ENTRIES PROVIDED Start Marker

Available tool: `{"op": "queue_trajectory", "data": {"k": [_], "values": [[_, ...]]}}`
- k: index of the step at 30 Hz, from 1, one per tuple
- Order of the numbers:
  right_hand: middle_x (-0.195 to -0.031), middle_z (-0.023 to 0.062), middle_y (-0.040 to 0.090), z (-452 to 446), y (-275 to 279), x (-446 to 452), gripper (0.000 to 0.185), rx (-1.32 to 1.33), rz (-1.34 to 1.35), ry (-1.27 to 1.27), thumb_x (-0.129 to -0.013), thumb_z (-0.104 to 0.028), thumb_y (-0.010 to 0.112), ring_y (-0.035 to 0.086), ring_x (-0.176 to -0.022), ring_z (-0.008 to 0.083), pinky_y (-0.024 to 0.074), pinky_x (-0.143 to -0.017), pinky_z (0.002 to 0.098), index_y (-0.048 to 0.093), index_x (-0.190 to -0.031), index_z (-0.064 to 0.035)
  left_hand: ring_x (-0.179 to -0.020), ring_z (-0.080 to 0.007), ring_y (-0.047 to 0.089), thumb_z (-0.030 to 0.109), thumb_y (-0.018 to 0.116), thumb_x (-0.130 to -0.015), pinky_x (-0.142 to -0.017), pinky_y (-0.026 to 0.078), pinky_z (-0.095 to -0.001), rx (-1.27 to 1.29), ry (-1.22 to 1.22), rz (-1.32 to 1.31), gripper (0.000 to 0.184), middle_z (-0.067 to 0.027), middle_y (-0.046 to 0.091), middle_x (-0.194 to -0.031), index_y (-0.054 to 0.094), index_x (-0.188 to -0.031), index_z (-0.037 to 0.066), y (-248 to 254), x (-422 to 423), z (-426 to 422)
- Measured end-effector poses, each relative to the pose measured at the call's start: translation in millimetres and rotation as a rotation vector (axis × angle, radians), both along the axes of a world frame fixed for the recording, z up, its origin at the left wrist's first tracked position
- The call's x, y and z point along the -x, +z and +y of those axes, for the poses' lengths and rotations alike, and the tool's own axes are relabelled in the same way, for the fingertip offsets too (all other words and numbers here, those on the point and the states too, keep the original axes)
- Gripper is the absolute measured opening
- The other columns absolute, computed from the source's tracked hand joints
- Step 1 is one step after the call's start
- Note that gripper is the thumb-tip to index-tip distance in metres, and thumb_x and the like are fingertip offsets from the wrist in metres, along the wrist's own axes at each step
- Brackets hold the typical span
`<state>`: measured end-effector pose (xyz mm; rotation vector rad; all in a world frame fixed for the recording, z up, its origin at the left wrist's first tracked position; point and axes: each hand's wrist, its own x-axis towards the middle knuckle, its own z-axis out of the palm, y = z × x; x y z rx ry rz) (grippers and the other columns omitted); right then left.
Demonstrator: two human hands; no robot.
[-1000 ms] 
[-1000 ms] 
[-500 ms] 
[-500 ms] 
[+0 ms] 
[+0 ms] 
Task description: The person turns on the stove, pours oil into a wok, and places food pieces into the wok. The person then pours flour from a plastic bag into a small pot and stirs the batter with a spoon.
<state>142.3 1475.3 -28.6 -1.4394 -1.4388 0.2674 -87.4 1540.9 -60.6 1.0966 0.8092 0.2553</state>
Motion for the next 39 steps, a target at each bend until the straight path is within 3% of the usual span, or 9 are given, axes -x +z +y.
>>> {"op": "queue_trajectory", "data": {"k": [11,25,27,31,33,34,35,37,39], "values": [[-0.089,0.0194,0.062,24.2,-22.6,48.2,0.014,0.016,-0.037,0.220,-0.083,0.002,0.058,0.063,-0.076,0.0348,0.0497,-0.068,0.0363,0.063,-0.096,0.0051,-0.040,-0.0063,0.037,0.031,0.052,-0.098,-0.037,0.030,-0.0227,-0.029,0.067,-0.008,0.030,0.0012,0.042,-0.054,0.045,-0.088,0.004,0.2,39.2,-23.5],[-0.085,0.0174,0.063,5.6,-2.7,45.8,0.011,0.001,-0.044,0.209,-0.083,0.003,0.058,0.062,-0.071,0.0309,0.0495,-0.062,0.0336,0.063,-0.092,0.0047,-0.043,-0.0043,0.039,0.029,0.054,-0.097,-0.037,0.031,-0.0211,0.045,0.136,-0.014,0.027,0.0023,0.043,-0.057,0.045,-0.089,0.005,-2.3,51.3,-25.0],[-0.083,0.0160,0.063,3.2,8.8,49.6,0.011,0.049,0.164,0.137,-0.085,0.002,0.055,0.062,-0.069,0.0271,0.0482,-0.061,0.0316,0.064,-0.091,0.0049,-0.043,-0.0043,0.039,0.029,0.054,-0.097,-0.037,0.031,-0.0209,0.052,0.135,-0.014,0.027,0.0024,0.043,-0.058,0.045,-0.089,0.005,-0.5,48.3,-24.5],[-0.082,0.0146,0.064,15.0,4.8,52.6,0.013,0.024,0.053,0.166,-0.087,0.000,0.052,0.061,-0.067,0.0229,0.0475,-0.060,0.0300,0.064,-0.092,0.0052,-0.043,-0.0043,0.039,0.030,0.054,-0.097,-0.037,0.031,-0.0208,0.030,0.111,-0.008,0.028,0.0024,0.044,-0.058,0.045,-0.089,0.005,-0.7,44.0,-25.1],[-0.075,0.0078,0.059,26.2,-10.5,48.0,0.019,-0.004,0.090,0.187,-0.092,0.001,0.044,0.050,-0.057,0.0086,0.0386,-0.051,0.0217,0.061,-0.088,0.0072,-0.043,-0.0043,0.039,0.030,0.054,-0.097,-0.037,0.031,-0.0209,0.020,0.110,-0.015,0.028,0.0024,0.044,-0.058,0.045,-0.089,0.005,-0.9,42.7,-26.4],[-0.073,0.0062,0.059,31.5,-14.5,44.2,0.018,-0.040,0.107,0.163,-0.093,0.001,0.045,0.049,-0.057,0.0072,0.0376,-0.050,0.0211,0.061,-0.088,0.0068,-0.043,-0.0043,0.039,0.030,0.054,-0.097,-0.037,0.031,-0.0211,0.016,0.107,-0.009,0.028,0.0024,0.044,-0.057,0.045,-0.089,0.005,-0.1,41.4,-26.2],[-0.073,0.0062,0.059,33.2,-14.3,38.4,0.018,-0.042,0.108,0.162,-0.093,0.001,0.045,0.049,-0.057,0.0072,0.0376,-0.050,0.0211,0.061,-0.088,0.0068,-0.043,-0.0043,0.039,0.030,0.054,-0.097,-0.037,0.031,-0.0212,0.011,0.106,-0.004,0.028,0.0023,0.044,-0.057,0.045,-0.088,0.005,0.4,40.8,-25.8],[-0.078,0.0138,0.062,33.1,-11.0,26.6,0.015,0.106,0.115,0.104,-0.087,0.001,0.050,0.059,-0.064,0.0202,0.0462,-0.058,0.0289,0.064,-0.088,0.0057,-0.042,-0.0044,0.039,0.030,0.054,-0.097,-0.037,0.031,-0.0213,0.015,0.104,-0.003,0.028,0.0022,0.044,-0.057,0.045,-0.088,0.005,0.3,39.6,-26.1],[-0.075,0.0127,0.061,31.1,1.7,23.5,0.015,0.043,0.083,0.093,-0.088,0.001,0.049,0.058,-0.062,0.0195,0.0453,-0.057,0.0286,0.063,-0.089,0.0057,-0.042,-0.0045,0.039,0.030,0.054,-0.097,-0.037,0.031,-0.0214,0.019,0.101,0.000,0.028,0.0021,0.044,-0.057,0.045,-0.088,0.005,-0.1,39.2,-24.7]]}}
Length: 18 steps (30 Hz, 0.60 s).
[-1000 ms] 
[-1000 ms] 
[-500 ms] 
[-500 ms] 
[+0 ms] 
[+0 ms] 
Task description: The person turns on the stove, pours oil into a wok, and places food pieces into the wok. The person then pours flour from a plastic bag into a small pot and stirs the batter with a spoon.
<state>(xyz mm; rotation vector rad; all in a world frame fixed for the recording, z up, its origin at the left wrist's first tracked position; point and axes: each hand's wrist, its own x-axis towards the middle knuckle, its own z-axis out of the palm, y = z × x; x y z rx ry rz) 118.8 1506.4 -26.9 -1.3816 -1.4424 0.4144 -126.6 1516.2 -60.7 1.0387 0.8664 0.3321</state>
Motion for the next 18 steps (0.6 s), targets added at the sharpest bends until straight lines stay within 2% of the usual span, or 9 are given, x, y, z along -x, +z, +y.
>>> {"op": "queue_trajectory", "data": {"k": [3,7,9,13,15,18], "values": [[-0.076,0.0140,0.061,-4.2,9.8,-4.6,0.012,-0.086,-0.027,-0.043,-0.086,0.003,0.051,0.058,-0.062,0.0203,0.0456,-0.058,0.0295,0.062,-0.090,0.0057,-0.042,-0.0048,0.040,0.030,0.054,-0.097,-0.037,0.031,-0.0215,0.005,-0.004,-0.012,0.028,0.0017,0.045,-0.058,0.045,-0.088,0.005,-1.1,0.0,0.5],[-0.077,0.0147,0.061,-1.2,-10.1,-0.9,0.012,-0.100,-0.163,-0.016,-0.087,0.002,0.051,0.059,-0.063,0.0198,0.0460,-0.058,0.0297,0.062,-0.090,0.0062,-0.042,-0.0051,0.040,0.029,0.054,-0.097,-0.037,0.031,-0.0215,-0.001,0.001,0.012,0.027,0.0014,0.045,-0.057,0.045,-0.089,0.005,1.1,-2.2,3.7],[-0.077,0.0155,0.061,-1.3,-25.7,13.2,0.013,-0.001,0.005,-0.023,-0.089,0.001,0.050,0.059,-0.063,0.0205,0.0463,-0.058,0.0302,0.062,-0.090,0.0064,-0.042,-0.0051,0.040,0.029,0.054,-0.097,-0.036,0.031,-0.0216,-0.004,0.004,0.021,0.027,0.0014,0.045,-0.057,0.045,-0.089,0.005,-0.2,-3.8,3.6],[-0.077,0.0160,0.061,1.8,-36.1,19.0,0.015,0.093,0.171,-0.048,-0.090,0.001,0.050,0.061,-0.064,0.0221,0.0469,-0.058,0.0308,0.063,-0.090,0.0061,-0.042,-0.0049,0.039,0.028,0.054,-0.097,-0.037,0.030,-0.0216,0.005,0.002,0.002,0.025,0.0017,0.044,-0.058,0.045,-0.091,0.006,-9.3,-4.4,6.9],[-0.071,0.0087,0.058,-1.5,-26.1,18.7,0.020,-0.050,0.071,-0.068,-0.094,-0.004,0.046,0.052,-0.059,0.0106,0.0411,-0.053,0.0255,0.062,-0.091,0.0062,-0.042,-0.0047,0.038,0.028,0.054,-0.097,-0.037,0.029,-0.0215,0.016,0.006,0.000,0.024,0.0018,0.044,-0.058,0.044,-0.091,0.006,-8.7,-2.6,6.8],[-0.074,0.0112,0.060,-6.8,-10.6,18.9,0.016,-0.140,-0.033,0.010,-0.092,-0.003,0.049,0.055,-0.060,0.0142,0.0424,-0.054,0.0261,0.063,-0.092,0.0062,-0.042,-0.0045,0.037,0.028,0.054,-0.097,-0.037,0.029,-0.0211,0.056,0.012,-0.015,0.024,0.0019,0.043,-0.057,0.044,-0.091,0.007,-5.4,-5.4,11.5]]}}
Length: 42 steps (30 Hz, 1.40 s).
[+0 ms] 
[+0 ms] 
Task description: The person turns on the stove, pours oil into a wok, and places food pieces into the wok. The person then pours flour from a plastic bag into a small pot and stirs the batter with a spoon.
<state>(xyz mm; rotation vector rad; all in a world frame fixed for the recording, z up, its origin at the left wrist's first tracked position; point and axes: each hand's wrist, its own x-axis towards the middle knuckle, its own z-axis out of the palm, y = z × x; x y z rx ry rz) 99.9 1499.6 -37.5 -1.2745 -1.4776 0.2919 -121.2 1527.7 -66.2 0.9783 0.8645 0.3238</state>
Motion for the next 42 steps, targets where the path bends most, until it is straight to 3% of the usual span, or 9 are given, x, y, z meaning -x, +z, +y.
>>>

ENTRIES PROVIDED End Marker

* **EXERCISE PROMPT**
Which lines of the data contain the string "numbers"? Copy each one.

* **SOLVED EXERCISE**
- Order of the numbers:
- The call's x, y and z point along the -x, +z and +y of those axes, for the poses' lengths and rotations alike, and the tool's own axes are relabelled in the same way, for the fingertip offsets too (all other words and numbers here, those on the point and the states too, keep the original axes)

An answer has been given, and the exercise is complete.